Thousands of bounced emails per day

Gabbitas · 12/12/10 - 10:54

I have a third-party POP3 email account and recently it's been receiving thousands of apparently bounced back emails a day. These bounced emails appear to originate from AVG for Email <avgmail@localhost>. The original emails seem to be from Euromillions Belgium seeking email address confirmation and are addressed to random email addresses, none of which I recognise. My actual email address is not referenced at all in any of these emails so the email client on my PC doesn't download them, but they're visible when I access my account via webmail.

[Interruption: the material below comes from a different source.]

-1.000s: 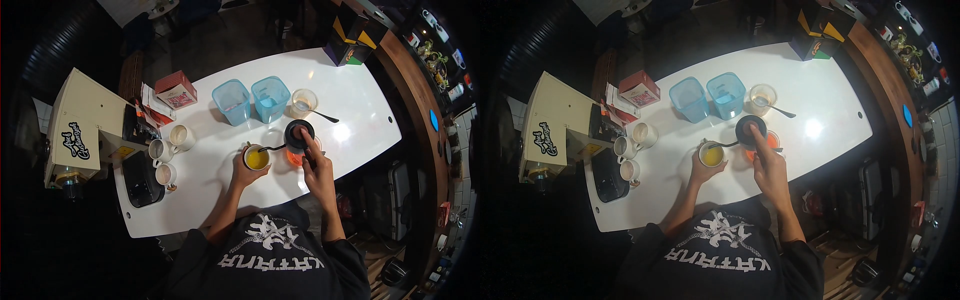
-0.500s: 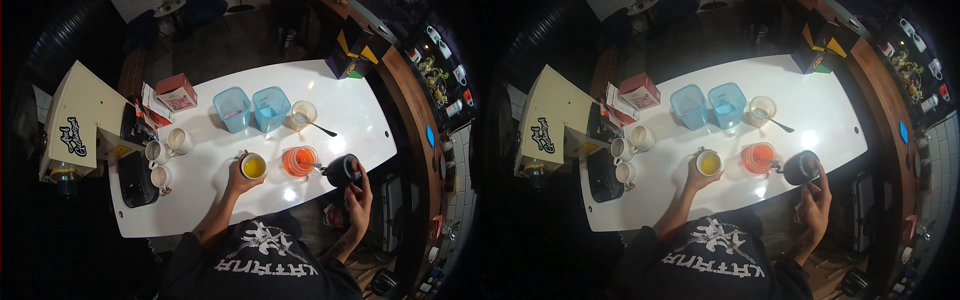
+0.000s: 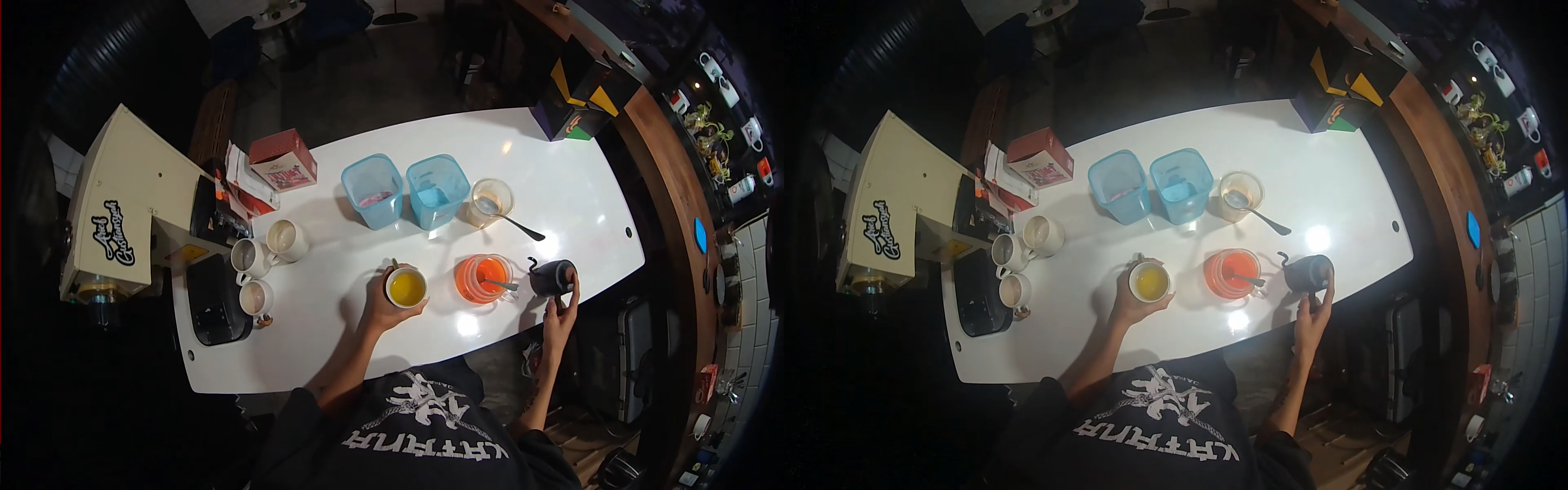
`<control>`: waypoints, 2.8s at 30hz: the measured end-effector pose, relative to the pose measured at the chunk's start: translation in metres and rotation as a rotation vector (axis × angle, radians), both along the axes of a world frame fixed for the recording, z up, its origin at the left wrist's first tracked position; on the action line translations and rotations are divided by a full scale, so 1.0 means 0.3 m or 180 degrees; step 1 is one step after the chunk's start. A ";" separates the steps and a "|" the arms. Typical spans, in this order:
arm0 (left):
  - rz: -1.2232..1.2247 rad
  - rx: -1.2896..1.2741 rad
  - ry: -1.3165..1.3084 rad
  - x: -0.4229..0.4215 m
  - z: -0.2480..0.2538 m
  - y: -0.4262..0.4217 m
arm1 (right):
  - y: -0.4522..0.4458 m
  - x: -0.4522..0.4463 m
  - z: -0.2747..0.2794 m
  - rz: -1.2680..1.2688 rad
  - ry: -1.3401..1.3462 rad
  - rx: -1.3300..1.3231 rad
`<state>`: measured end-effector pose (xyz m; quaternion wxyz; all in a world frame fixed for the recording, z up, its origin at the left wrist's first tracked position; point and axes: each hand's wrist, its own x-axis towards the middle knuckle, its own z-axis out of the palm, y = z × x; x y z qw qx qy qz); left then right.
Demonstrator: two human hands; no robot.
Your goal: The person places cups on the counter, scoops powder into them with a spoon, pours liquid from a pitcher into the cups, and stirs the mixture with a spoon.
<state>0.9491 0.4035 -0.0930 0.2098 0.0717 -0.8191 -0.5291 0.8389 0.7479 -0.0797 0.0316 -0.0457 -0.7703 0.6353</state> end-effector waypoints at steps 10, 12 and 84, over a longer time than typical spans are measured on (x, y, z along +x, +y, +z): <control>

I will be contacting my email service provider about this as I believe the problem lies not with me or my email address, but with their server. The absence of any reference to my email address suggests that to me. Can anyone think of any reason why it wouldn't be a server-side issue?

TIA.

Stig · 12/12/10 - 13:35

Your email address is being as the 'reply' address in spam email.

There is nothing you can do about it. Normally the problem goes away in a few days. This happened to my Dad some years ago.

You should change your email password and check for spyware in the rare chance that the spam is actually originating from your PC or email server.

[Deleted User] · 12/12/10 - 13:40

You need to check the full email header to be certain that it was not sent to your email address.
Fortunately my ISP filters out the most blatant spam, but when I check the emails trapped in their spam filter most of the spam emails are "to" someone else, but my address may well appear in the cc list. Also, if someone has used bcc then your email address won't be obviously in the email header at all.

Unfortunately it sounds like your email address may be on a spammers' list.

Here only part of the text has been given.